***** Data provided *****

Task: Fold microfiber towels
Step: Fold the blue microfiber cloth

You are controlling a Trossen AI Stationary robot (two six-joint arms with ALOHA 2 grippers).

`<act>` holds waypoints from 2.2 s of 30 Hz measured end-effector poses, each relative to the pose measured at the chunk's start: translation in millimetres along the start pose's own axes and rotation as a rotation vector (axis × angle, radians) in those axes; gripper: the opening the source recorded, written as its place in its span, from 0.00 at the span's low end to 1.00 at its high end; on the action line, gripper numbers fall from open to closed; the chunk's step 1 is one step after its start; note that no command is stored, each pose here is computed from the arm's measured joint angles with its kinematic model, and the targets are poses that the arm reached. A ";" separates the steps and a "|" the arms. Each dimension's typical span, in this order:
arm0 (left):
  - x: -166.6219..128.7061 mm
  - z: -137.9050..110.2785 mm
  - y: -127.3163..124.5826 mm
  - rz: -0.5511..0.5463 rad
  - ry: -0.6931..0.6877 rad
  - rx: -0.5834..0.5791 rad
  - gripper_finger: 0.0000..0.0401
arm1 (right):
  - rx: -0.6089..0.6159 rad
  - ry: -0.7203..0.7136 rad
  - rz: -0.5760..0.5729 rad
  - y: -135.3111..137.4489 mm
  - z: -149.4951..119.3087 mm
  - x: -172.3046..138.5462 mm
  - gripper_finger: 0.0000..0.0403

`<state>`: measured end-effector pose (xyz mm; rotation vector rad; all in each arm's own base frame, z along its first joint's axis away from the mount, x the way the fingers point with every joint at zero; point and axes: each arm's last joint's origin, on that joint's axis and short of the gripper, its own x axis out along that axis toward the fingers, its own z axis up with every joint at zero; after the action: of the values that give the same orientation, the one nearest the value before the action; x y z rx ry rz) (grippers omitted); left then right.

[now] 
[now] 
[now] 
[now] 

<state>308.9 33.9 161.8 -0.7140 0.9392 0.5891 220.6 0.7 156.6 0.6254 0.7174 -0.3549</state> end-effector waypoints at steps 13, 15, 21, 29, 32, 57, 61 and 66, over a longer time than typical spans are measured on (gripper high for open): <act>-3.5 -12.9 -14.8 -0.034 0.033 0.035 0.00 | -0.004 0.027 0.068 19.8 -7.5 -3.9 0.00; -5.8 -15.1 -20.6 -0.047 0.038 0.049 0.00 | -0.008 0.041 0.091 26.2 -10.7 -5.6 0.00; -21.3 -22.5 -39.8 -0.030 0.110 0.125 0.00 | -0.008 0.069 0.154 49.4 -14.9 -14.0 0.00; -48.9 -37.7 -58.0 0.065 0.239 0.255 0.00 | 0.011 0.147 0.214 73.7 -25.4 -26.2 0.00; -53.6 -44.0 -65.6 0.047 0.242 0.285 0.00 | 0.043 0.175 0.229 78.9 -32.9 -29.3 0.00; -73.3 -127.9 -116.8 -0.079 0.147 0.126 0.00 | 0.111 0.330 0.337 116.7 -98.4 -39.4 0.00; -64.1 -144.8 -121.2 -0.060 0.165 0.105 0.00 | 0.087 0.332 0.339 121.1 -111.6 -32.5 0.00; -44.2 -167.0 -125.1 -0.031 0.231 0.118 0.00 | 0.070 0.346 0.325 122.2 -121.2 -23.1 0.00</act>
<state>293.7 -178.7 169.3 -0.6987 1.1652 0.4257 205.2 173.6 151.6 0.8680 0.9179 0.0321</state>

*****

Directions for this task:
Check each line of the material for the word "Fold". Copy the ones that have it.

Written solution:
Task: Fold microfiber towels
Step: Fold the blue microfiber cloth

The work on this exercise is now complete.